Tradeoffs and issues of this approach are:

  • Collect can (and will) run in scenarios without connectivity, which would make it impossible to check server limitations.
  • Once a blank form is pulled from a server, Collect's workflow can be 100% offline (combined with Briefcase). In this scenario, Collect might apply limitations that are not required because submissions won't ever be sent to any server.
  • Telling users that they can't add an attachment can be frustrating, especially if they can't solve the situation. For example, can users cut or compress videos and audios with their devices?

How to design forms that will prevent this situation

If we end up suggesting attaching smaller attachments, instead of having one binary field, forms could be designed with repeat groups of one binary field to let users attach a sequence of audios, videos, photos...

Alternative hosting providers for Aggregate

  • We're already releasing a virtual machine OVA file. How can this be leveraged in hosting providers?
  • We also have Aggregate Docker images and Docker Compose setups. Is there any way to reuse them?
  • AWS (Amazon)

(Yaw Anokwa) #3

Short term

  1. We update the docs and the installer and warn folks that attachments to App Engine must be smaller to 32 MBs. In the docs, we suggest using multiple questions if appropriate.

  2. We update Collect's media/file widgets so that we see an appspot URL (in the settings or in the submission_url) and a user adds an attachment greater than 32 MB, we add a small warning to the widget.

    This attachment is x MB. Attachments greater than 32 MB will be rejected by Google App Engine.

    The above change might miss some GAE servers with custom domains, but I'd expect that number to be small.
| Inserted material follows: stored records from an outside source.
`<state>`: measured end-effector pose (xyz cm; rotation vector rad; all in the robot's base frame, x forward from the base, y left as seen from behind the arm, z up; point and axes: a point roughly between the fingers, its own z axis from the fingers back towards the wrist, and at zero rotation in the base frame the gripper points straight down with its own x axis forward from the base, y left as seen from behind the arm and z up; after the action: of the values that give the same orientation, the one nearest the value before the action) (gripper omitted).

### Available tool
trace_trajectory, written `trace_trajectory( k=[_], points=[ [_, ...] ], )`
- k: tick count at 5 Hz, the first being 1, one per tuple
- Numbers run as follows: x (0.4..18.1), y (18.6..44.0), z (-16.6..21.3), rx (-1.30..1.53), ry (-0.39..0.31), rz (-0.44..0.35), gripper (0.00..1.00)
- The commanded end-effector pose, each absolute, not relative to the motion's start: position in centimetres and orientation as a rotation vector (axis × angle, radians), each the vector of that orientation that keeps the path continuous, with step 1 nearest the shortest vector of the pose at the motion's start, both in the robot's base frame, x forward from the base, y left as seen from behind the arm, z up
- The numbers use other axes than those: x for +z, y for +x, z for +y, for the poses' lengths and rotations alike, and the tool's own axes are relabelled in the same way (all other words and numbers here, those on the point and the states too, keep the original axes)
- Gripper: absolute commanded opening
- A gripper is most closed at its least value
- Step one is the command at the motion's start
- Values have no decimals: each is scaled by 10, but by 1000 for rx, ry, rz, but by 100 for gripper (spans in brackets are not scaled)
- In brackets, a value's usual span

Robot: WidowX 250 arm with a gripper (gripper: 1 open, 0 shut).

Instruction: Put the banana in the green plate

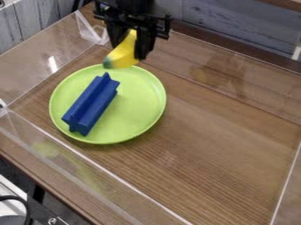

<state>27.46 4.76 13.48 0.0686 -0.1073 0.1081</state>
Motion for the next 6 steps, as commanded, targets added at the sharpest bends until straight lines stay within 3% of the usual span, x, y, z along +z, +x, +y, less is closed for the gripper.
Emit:
trace_trajectory(
  k=[1,6],
  points=[
    [135,279,46,96,79,-138,0],
    [126,283,50,134,80,-125,0]
  ],
)
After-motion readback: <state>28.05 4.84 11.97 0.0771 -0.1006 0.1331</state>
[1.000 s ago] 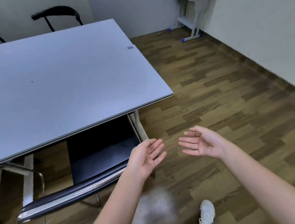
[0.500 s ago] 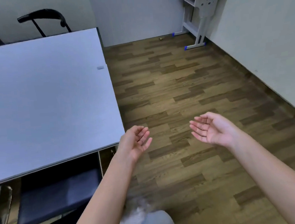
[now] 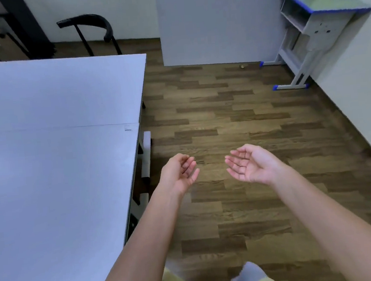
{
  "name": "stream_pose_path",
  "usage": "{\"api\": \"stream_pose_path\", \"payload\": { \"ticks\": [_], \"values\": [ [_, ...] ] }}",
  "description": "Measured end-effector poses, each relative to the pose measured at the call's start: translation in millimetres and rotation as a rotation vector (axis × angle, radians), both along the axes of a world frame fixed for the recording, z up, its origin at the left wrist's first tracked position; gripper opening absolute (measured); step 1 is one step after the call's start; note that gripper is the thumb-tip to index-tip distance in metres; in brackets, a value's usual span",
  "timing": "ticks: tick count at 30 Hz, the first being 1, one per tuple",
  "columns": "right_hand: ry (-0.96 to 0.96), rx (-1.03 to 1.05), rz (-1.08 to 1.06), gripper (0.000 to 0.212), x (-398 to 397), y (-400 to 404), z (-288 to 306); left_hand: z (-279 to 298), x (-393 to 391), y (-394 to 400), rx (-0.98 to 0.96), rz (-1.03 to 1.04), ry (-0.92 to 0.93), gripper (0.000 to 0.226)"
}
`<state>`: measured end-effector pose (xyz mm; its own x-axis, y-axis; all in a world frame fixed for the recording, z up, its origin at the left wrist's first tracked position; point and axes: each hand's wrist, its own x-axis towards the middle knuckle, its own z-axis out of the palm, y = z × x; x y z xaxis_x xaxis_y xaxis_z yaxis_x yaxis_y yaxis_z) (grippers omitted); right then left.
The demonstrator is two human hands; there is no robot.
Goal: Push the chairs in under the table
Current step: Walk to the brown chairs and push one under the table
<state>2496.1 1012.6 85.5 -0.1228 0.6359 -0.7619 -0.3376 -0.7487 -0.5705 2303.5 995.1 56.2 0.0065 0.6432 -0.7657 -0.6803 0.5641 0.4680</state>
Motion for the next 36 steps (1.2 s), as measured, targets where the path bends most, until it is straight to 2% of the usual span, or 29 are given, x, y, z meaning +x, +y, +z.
{"api": "stream_pose_path", "payload": {
  "ticks": [7, 13, 19, 23, 31, 36],
  "values": [
    [-0.007, -0.08, 0.228, 0.017, 39.4, 184.7, -34.2, -17.7, 39.2, 145.4, -0.022, 0.237, 0.061, 0.009],
    [-0.04, -0.071, 0.485, 0.018, 58.4, 347.2, -12.8, -5.7, 72.1, 252.8, -0.041, 0.489, 0.014, 0.01],
    [0.023, -0.096, 0.643, 0.015, 29.1, 482.0, -12.1, 3.8, 70.7, 362.1, -0.053, 0.676, 0.084, 0.009],
    [0.043, -0.1, 0.745, 0.014, -2.1, 581.5, -29.6, -6.7, 58.2, 454.4, -0.012, 0.764, 0.059, 0.006],
    [-0.063, -0.065, 0.891, 0.016, -35.9, 794.9, -12.6, -7.5, 18.0, 635.0, -0.026, 0.928, 0.003, 0.008],
    [-0.117, -0.019, 1.003, 0.012, -64.1, 925.8, -5.0, -1.7, -6.3, 741.3, -0.024, 1.014, 0.044, 0.011]
  ]
}}
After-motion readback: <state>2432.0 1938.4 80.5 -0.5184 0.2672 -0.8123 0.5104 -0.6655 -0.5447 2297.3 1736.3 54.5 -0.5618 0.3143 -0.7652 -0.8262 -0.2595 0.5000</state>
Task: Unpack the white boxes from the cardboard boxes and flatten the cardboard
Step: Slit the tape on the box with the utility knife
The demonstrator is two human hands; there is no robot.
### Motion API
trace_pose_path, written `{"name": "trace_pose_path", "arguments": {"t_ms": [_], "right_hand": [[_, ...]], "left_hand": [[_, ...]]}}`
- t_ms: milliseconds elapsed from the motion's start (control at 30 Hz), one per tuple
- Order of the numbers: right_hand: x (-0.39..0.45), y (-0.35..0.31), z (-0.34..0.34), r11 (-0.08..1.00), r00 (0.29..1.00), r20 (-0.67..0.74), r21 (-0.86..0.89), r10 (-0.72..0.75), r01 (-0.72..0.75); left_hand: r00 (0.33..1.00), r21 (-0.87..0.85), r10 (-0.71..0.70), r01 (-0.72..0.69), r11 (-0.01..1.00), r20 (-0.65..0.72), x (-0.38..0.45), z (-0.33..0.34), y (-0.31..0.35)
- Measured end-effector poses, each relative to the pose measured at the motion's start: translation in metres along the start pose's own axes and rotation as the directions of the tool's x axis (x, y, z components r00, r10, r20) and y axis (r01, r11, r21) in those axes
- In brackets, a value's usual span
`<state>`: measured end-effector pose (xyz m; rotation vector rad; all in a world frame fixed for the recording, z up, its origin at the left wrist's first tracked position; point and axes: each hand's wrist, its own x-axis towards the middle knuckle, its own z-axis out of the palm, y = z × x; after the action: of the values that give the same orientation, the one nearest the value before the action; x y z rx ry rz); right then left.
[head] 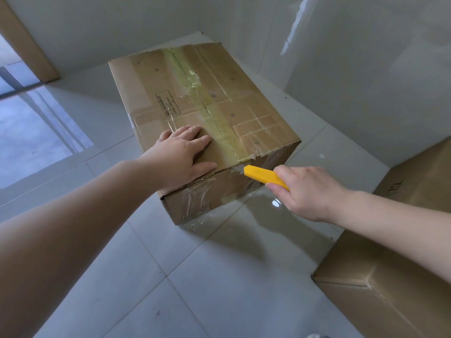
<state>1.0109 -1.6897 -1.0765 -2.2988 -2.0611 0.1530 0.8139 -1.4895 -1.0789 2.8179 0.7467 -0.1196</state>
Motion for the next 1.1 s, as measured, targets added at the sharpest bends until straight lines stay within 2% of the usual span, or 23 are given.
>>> {"name": "trace_pose_path", "arguments": {"t_ms": [133, 300, 467, 567, 700, 800, 1000, 1100], "right_hand": [[-0.01, 0.014, -0.005, 0.995, 1.0, -0.022, -0.099, 0.015, -0.017], [0.002, -0.003, 0.001, 0.999, 1.0, 0.002, -0.038, 0.025, -0.025], [-0.009, 0.013, -0.007, 0.992, 1.0, -0.014, -0.123, 0.028, -0.03], [-0.011, 0.008, -0.004, 0.995, 0.999, 0.0, -0.094, 0.038, -0.037], [-0.001, 0.005, 0.001, 0.996, 0.998, 0.011, -0.073, 0.058, -0.057], [-0.015, 0.015, -0.004, 0.993, 0.999, -0.033, -0.112, 0.042, -0.046], [-0.001, 0.0, 0.004, 0.998, 0.997, 0.051, -0.006, 0.065, -0.064], [-0.01, 0.017, 0.002, 0.995, 0.995, 0.042, -0.056, 0.089, -0.087]], "left_hand": [[1.0, -0.005, 0.014, -0.014, 1.0, 0.007, -0.003, -0.002, 0.001], [1.0, 0.026, 0.011, -0.011, 1.0, 0.003, -0.006, 0.001, 0.006], [1.0, 0.07, 0.004, -0.005, 0.998, 0.013, -0.008, -0.001, 0.01], [1.0, 0.075, 0.015, -0.015, 0.997, -0.001, -0.009, -0.001, 0.01], [0.985, 0.103, 0.077, -0.061, 0.993, -0.152, -0.01, 0.001, 0.013], [0.934, 0.229, 0.235, -0.175, 0.958, -0.271, -0.01, 0.004, 0.02], [0.923, 0.2, 0.344, -0.309, 0.93, -0.174, -0.004, 0.008, 0.031], [0.918, 0.208, 0.371, -0.338, 0.918, -0.142, -0.002, 0.005, 0.033]]}}
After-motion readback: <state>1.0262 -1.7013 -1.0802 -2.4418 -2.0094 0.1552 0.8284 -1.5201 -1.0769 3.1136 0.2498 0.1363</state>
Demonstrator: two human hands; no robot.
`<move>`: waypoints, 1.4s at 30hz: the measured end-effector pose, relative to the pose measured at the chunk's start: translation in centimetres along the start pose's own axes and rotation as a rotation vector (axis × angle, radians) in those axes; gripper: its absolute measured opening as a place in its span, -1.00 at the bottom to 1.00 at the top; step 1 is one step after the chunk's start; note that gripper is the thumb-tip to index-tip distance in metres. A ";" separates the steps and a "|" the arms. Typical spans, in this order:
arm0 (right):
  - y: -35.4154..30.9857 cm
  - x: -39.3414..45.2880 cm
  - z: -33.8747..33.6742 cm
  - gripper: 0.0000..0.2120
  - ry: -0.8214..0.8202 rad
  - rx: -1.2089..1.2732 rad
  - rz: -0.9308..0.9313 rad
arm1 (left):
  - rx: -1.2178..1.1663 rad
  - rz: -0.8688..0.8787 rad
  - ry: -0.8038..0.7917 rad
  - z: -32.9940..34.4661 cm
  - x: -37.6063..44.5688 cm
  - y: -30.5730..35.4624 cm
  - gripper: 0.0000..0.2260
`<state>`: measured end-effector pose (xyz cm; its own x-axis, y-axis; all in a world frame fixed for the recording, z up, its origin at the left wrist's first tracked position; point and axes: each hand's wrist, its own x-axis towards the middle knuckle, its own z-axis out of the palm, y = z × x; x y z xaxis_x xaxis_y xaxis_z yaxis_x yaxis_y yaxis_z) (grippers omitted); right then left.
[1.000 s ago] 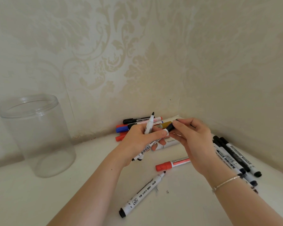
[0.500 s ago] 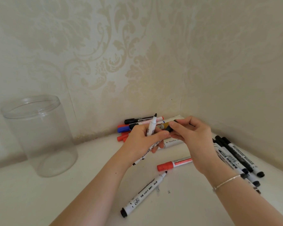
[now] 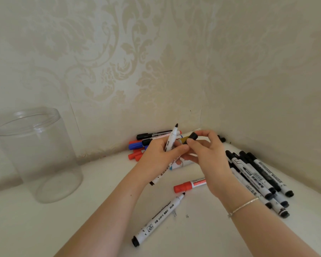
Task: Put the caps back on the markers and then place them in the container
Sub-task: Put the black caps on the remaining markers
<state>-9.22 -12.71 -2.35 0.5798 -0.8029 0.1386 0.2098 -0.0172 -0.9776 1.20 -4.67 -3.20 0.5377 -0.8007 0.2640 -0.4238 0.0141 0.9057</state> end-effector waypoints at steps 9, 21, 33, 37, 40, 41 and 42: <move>-1.0 3.2 -4.7 -0.74 0.138 -0.447 -0.048 | -0.329 -0.277 0.012 1.2 0.6 1.0 -0.76; -0.4 5.6 -8.2 -0.65 0.027 -1.524 0.023 | -0.349 -0.234 -0.019 1.2 0.4 0.2 -0.77; 1.2 9.3 -9.1 -0.66 0.088 -1.690 -0.102 | -0.318 -0.252 -0.029 1.2 0.5 -0.3 -0.79; 1.9 11.2 -7.9 -0.69 0.018 -1.675 -0.189 | -0.309 -0.260 -0.032 1.2 0.5 -0.4 -0.79; 2.2 12.7 -7.3 -0.69 -0.101 -1.685 -0.100 | -0.313 -0.257 -0.028 1.0 0.6 -0.4 -0.79; 2.2 13.0 -7.3 -0.69 -0.105 -1.698 -0.090 | -0.312 -0.258 -0.026 1.0 0.6 -0.4 -0.78; 2.4 13.4 -7.5 -0.71 -0.099 -1.706 -0.099 | -0.311 -0.260 -0.024 1.0 0.6 -0.4 -0.78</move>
<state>-6.85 -27.91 -3.99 0.6737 -0.7238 0.1488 -0.7315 -0.6818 -0.0048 0.98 -5.72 -3.74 0.5790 -0.8153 0.0088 -0.0334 -0.0128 0.9994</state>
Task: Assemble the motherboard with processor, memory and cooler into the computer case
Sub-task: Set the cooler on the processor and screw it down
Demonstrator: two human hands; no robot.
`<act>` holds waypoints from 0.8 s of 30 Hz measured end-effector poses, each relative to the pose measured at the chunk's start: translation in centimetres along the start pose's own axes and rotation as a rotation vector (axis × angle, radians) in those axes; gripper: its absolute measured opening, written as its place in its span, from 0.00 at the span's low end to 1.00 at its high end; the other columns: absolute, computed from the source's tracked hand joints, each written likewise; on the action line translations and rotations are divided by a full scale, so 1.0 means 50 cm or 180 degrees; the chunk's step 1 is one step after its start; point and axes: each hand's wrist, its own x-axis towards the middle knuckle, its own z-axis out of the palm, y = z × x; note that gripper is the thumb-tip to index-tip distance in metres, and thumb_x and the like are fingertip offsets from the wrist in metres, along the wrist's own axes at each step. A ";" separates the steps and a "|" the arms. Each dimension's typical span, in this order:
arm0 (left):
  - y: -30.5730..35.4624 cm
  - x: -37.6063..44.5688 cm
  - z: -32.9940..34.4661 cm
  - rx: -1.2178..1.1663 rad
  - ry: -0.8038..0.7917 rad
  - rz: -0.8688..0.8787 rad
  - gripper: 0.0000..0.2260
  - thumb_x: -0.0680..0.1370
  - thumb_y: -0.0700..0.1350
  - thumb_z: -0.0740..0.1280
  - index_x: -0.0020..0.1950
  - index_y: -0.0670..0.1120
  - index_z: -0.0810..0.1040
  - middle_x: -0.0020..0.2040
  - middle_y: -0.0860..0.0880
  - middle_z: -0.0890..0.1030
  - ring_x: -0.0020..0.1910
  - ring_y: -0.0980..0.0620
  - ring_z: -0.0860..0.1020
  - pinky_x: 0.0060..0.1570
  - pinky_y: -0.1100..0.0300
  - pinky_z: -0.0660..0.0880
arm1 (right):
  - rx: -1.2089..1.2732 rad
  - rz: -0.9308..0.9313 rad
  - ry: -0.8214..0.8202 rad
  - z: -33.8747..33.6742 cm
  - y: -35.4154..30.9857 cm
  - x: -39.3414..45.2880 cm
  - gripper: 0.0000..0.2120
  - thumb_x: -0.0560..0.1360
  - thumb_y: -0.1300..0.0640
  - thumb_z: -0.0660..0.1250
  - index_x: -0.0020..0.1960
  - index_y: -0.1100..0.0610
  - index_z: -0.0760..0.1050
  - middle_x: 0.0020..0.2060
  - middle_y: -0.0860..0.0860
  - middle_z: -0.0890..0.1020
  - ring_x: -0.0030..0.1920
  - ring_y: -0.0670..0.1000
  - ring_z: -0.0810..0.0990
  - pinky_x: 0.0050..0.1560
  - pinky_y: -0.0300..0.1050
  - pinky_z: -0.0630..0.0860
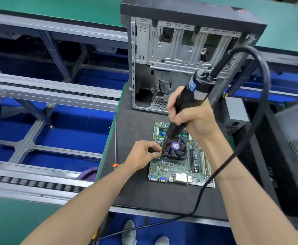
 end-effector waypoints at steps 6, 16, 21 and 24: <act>-0.007 0.000 0.001 0.0033 0.0014 -0.0020 0.04 0.73 0.41 0.77 0.43 0.50 0.85 0.38 0.58 0.84 0.39 0.64 0.80 0.45 0.70 0.74 | -0.0296 -0.0455 0.0592 0.028 0.029 -0.006 0.14 0.53 0.67 0.64 0.36 0.57 0.79 0.28 0.54 0.76 0.28 0.53 0.71 0.30 0.40 0.66; -0.010 -0.002 0.003 0.0096 0.0023 -0.0071 0.04 0.74 0.43 0.76 0.46 0.51 0.86 0.37 0.61 0.83 0.39 0.67 0.79 0.42 0.75 0.71 | -0.0405 -0.0410 0.1030 0.041 0.016 -0.007 0.12 0.54 0.72 0.63 0.35 0.62 0.76 0.27 0.58 0.74 0.28 0.53 0.70 0.29 0.41 0.66; -0.017 -0.001 0.009 0.0093 0.0158 -0.0050 0.06 0.73 0.42 0.77 0.49 0.48 0.88 0.42 0.54 0.87 0.40 0.68 0.81 0.45 0.76 0.73 | -0.0121 -0.0004 -0.0461 0.005 0.001 -0.007 0.17 0.51 0.72 0.61 0.38 0.61 0.76 0.26 0.55 0.75 0.28 0.53 0.69 0.33 0.40 0.66; -0.019 -0.004 0.011 -0.0021 0.0252 -0.0093 0.07 0.72 0.42 0.77 0.49 0.48 0.88 0.42 0.55 0.87 0.40 0.71 0.80 0.46 0.78 0.72 | -0.0182 -0.0072 -0.0053 0.003 0.008 -0.004 0.16 0.51 0.72 0.61 0.37 0.63 0.74 0.28 0.56 0.76 0.29 0.53 0.71 0.33 0.40 0.68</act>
Moreover, those folks could transparently change their backend if necessary.

  3. We update Collect's error messages to provide a more useful error message if that submission is sent. Worst case scenario, users can get that data using Briefcase.

Long term

After 10 years of making changes to support App Engine, I'm mostly allergic to making any more.

  1. I think we should help people get turnkey setups on Linode/DigitalOcean/Vultr and doing that through Docker seems like the easiest option.
  2. For AWS users, a CloudFormation template seems better in that regard. For both of these, we'd include an SSL setup and default to PostgreSQL.

I'm not as interested in AMIs because it's yet another thing we have to manage.